Importance and Applications of Text Segmentation
- Text segmentation is crucial for various natural language processing tasks.
- It helps in improving information retrieval systems.
- Effective text segmentation enhances machine translation systems.
- Text segmentation aids in sentiment analysis.
- It plays a significant role in text summarization techniques.
- Text segmentation is essential for document classification tasks.
- It aids in identifying key topics in large text corpora.
- Text segmentation is used in information extraction systems.
- It plays a role in text-to-speech synthesis for natural prosody generation.
- Segmenting dialogue transcripts is crucial for dialogue systems and conversational agents.

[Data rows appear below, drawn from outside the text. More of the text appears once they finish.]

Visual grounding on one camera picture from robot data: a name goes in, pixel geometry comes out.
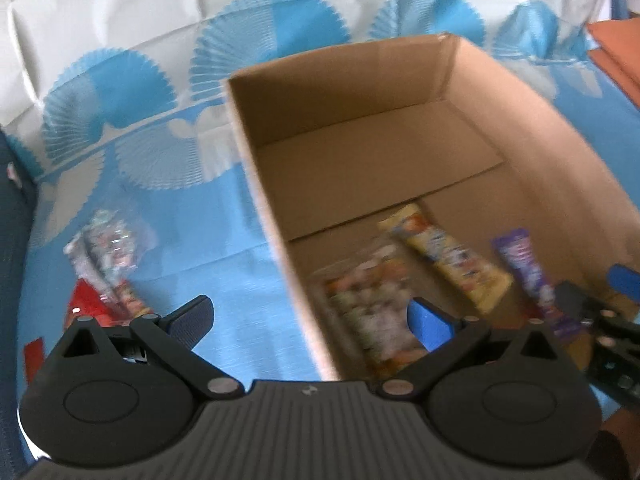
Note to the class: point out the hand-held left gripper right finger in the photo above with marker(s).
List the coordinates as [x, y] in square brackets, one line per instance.
[430, 325]

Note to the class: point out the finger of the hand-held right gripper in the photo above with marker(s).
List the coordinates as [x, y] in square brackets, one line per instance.
[625, 282]
[580, 302]

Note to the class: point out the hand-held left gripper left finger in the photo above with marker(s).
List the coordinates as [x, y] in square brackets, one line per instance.
[195, 320]

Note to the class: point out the purple snack packet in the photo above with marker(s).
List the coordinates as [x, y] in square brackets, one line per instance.
[530, 270]

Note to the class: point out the clear bag of candies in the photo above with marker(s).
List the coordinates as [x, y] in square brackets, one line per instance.
[370, 300]

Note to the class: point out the clear candy bag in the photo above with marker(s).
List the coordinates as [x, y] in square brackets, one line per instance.
[107, 245]

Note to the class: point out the cardboard box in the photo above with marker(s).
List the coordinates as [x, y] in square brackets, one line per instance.
[375, 160]

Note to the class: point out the yellow snack packet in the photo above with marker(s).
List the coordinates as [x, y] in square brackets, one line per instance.
[450, 260]

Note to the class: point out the red snack packet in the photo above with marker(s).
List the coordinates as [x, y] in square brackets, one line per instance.
[87, 302]
[34, 357]

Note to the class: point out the blue white printed sheet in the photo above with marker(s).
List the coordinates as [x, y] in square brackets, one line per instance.
[150, 160]

Challenges in Text Segmentation
- Ambiguity in word boundaries poses a challenge in text segmentation.
- Handling domain-specific terms and abbreviations is difficult.
- Dealing with noisy and unstructured text data can be challenging.
- Text segmentation becomes complex in languages with no clear word delimiters.
- Identifying and segmenting multi-word expressions is a challenge.
Approaches to Text Segmentation
- Rule-based methods use linguistic rules to segment text.
- Statistical methods utilize machine learning algorithms for segmentation.
- Hybrid approaches combine rule-based and statistical methods.
- Graph-based algorithms analyze the structure of the text to perform segmentation.
- Neural network models have shown promising results in text segmentation.
Evaluation Metrics for Text Segmentation
- Precision and recall are commonly used metrics for evaluating text segmentation.
- F1 score combines precision and recall into a single measure.
- Boundary error rate measures the accuracy of word boundary detection.
- Segment overlap score evaluates the extent of overlap between predicted and reference segments.
- Normalized edit distance measures the dissimilarity between predicted and reference segments.